Fat freezing, a treatment that can eliminate people’s fat cells, is becoming a hot new revenue opportunity for doctors’ offices and spas looking to capitalize on Americans’ willingness to open their wallets for a trimmer physique.

Dermatology clinics and medical spas are increasingly offering a procedure called CoolSculpting to shrink love handles, flabby tummies and jiggly arms. Doctors’ offices are eager to offer the treatment because it represents a way to meet the fast-growing demand for fat-reduction services that don’t require surgery. It is also, they say, a way to get new types of customers in the door, including men.

Revive Medical Spa, the cosmetic arm of a dermatology practice in Fayetteville, Ark., began offering CoolSculpting almost two years ago, after its owner, Dr. Lance Henry, decided it would meet his patients’ demand for nonsurgical fat reduction.
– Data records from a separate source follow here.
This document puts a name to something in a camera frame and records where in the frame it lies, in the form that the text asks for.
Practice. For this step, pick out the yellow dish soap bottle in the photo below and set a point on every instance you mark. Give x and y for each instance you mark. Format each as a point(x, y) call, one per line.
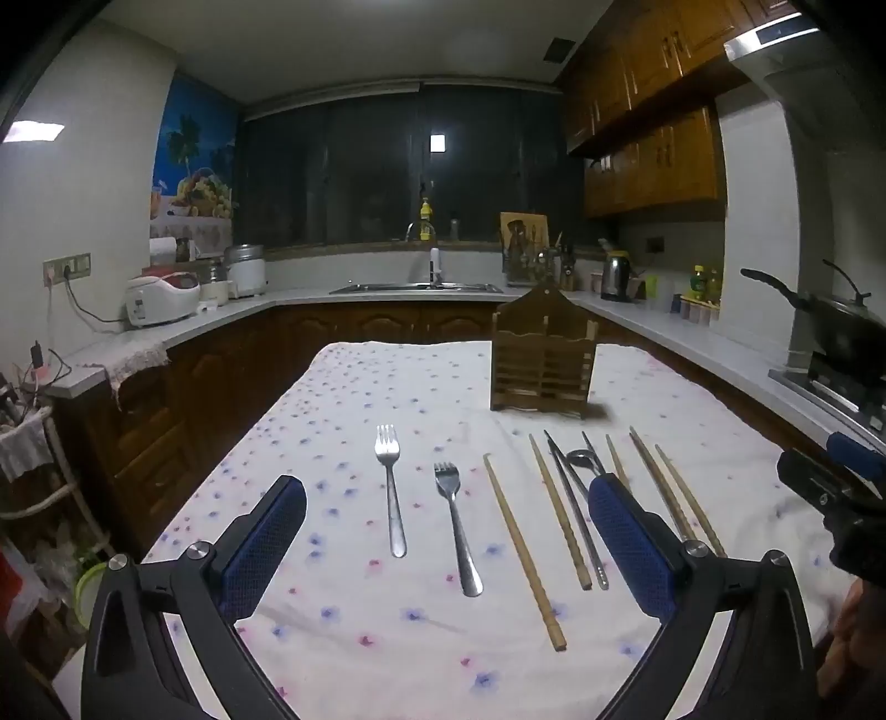
point(426, 218)

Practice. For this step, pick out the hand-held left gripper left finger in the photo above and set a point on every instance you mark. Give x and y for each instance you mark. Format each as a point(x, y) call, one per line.
point(266, 547)

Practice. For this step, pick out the steel spoon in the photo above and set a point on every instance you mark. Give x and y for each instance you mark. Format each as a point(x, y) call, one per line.
point(580, 458)

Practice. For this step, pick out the steel range hood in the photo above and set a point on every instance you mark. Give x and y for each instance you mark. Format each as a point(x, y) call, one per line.
point(796, 62)

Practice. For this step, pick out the person's right hand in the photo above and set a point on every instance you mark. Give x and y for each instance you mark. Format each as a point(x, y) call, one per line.
point(855, 637)

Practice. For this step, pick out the small steel fork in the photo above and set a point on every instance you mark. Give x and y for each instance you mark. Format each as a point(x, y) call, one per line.
point(457, 533)

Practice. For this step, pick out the black wok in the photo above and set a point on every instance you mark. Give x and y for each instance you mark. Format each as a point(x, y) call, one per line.
point(844, 332)

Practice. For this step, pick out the ceiling vent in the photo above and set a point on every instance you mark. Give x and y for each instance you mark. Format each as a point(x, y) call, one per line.
point(559, 50)

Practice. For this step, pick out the white kitchen countertop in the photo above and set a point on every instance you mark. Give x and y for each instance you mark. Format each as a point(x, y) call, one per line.
point(692, 339)

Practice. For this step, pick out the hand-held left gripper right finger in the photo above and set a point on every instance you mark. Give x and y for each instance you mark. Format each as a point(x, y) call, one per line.
point(626, 547)

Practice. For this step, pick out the steel electric kettle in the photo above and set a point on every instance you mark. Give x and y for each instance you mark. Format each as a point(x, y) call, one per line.
point(616, 277)

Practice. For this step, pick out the black wall outlet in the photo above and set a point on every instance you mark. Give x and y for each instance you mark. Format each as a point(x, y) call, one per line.
point(655, 244)

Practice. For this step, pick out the gas stove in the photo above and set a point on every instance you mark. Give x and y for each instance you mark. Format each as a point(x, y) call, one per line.
point(837, 394)

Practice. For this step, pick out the dish rack with utensils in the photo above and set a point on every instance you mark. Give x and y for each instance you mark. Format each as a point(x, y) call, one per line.
point(533, 266)
point(522, 228)

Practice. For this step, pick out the lace cloth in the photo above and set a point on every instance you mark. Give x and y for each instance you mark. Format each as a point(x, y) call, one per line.
point(135, 363)

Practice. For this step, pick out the row of spice containers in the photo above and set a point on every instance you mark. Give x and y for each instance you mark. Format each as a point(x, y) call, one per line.
point(699, 310)

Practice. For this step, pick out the white faucet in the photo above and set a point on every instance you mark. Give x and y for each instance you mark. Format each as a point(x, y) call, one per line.
point(435, 266)

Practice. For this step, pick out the steel chopstick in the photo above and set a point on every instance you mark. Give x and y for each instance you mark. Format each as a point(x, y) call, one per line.
point(574, 512)

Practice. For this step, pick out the green cup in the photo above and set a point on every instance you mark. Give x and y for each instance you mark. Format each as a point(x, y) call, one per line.
point(650, 289)

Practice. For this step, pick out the dark kitchen window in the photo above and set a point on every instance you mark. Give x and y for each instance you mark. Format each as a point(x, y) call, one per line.
point(346, 173)

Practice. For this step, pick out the tropical beach wall poster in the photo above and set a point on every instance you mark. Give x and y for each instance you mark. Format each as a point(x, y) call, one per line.
point(194, 159)

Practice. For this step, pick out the steel kitchen sink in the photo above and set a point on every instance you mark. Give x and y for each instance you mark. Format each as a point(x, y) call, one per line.
point(415, 287)

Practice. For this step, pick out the wooden wall cabinets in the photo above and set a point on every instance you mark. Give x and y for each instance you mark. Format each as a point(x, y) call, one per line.
point(650, 152)

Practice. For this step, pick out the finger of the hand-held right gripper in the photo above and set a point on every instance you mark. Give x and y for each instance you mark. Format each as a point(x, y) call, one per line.
point(858, 453)
point(817, 481)

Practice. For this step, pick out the white and red rice cooker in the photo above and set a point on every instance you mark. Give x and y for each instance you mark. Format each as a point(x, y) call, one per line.
point(160, 298)

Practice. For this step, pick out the green plastic bowl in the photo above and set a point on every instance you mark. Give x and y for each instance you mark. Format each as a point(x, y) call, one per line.
point(86, 588)

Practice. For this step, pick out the silver spoon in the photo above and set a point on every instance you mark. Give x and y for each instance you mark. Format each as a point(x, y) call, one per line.
point(588, 446)

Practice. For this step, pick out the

Revive began with one CoolSculpting machine and added a second so clients could have two target areas treated at once. Anne Scott, Revive’s spa director, said it stays busy with fat-freezing clients. “CoolSculpting has allowed our business to grow both in reaching new clients and in revenue,” she said, although she would not give specifics.

CoolSculpting, promoted heavily on television, uses a technique known as cryolipolysis — fat freezing, or “controlled cooling” — to eliminate fat cells without the risk and time out of work required by surgery. During the treatment, clients recline while a clinician affixes a plastic suction cup — sort of like an upholstery attachment to a vacuum cleaner — to the targeted area. The cup — its size and shape vary, depending on the part of the body being treated — is attached by a hose to a machine that hums as it sucks the tissue into the cup and cools it.

Treatment lasts 35 minutes to an hour, depending on the targeted area. The effects are seen over a period of weeks after treatment, as the body eliminates the dead fat cells. It can take two to four months to see full results.

CoolSculpting was initially cleared by the Food and Drug Administration in 2010, based on a 2007 study that found “clinically meaningful” changes in 60 patients after treatment for the reduction of love handles. Six months after treatment, ultrasound measurements found an average 19 percent reduction of the targeted fat layer. Zeltiq said in regulatory filings it has improved its systems since then.

The procedure is not covered by insurance, and costs an average of $625 per treatment, according to Zeltiq. A course of procedures, typically treating different areas of the body, can run $2,000 to $4,000. An investor presentation in January estimated that a practice averaging two patients a week, with four treatments each, could expect “gross profit” of $200,000 a year.